The women of Ajoya and the surrounding area also began
to discover and exercise their power. One way they did
this was to take collective action to address the problem
of male alcohol abuse. This has long been a major cause
of interpersonal and domestic violence in the region,
with women and children often on the receiving end.
Apart from direct physical violence, the drinking habits
of men also indirectly damage the nutrition and health
of women and children, because men often buy alcohol
with money needed to feed their families.
In previous times there had been several bars in Ajoya,
but many years ago they had been officially closed because
of alcohol-related violence. For some twenty years the
village was free of bars, although some illegal sales
of alcohol continued. In 1982 the son of the municipal
president announced that he was going to open a cantina,
or bar, in Ajoya as a private business venture.

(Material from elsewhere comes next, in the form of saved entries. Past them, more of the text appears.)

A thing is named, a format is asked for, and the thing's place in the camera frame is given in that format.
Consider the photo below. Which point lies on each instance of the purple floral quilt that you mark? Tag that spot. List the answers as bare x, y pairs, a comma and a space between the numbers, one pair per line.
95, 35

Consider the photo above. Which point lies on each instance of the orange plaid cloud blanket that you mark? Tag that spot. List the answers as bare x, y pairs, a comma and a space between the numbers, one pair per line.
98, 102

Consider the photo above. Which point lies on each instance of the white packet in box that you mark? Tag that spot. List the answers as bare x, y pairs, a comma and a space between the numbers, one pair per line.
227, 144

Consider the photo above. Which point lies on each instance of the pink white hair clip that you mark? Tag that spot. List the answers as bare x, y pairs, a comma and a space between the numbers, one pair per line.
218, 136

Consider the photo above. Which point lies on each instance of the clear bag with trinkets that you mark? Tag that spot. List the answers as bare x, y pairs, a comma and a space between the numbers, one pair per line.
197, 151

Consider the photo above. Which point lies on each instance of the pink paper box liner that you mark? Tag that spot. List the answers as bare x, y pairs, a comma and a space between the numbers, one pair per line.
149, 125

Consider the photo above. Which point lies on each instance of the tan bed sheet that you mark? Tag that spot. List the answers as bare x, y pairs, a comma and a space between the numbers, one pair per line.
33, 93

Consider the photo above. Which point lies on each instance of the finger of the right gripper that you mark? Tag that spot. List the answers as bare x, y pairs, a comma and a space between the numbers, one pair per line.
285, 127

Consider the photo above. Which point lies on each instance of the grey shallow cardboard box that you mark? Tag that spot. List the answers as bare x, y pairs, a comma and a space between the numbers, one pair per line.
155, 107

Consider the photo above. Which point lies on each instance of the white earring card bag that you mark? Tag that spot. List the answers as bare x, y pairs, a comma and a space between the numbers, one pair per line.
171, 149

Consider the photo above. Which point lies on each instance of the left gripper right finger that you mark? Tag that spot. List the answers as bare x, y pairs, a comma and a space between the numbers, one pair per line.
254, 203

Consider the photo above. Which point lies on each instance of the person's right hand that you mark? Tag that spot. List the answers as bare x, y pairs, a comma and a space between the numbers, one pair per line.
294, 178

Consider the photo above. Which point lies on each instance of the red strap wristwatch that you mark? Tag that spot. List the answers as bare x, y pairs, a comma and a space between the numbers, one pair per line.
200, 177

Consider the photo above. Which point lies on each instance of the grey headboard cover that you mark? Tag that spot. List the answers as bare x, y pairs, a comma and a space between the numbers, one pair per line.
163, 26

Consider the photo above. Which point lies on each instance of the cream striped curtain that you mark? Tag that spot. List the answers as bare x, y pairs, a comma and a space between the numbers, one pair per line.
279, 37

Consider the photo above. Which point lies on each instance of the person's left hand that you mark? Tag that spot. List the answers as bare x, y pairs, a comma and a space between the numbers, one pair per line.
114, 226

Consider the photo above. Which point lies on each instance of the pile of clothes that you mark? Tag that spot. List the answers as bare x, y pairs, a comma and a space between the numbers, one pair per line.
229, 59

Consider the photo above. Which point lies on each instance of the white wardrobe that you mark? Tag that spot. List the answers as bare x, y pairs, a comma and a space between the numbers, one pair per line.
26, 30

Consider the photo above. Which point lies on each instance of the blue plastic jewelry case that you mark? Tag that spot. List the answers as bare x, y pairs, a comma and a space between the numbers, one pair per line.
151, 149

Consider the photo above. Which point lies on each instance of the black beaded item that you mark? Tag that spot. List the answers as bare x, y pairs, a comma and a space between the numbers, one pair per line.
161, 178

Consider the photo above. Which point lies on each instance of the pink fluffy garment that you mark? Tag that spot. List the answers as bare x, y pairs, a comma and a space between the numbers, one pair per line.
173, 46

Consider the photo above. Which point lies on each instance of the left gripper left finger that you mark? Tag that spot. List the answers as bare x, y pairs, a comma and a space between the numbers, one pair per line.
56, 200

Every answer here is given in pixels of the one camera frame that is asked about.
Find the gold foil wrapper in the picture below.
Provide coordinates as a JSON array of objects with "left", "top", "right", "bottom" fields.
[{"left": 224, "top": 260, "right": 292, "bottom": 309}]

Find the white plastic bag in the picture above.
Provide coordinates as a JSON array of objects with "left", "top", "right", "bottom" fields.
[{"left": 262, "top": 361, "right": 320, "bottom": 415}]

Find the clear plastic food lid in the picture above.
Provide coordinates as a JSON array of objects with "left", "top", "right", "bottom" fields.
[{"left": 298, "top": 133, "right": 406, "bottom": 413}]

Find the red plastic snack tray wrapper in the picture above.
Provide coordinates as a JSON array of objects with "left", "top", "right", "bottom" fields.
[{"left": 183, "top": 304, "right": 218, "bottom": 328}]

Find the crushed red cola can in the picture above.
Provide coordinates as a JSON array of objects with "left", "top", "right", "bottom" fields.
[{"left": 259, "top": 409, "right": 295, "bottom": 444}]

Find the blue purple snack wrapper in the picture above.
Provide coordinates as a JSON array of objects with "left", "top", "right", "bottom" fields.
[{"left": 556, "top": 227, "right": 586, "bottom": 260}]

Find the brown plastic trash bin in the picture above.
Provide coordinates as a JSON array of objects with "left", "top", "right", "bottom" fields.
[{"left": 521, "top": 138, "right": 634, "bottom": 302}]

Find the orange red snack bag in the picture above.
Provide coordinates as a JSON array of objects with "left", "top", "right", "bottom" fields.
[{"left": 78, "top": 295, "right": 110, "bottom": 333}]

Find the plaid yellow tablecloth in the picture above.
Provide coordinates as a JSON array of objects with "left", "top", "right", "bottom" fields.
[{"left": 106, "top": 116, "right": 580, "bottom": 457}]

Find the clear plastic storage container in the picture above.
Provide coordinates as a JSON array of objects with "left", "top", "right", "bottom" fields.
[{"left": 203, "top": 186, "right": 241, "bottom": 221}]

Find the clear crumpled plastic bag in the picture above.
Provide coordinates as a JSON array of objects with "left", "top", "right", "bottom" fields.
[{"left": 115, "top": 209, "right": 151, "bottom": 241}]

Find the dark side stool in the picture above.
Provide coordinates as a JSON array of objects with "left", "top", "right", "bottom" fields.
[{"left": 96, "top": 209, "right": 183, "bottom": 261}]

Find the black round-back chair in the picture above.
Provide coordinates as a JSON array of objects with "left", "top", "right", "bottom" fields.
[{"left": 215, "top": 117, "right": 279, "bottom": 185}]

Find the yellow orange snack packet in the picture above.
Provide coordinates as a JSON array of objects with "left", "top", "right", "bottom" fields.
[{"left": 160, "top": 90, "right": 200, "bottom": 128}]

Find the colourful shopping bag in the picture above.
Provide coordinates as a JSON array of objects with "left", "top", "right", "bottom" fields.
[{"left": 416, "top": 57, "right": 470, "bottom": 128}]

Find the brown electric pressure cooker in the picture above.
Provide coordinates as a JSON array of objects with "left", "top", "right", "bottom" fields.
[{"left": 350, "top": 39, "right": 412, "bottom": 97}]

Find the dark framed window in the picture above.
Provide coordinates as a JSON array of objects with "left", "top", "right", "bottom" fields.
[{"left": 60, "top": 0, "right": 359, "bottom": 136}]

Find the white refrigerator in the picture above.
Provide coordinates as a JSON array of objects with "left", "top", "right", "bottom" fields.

With help from Piaxtla's health workers, the women
organized to fight this move. They put on a public farmworkers'
theater skit dramatizing how the drinking habits of
men bring harm to women and children. All parts were
played by women and children, with women bedecked in
pants and mustaches to act the roles of men. The skit
showed how, if they worked together, women could do
something about this "men's problem."
In response to the skit and other awareness-raising
activities, the village women of Ajoya took united action
to protest against the opening of the bar. As a result,
several health workers who had helped organize the women
were jailed. But the women held a protest rally at the
jail until the last health worker was released. Next,
they persuaded several newspapers to publish editorials
criticizing the municipal president's use of public
office to advance private business interests. The women
were ultimately successful in blocking the bar's opening,
and soon women's groups throughout the state were making
similar protests and closing down local bars.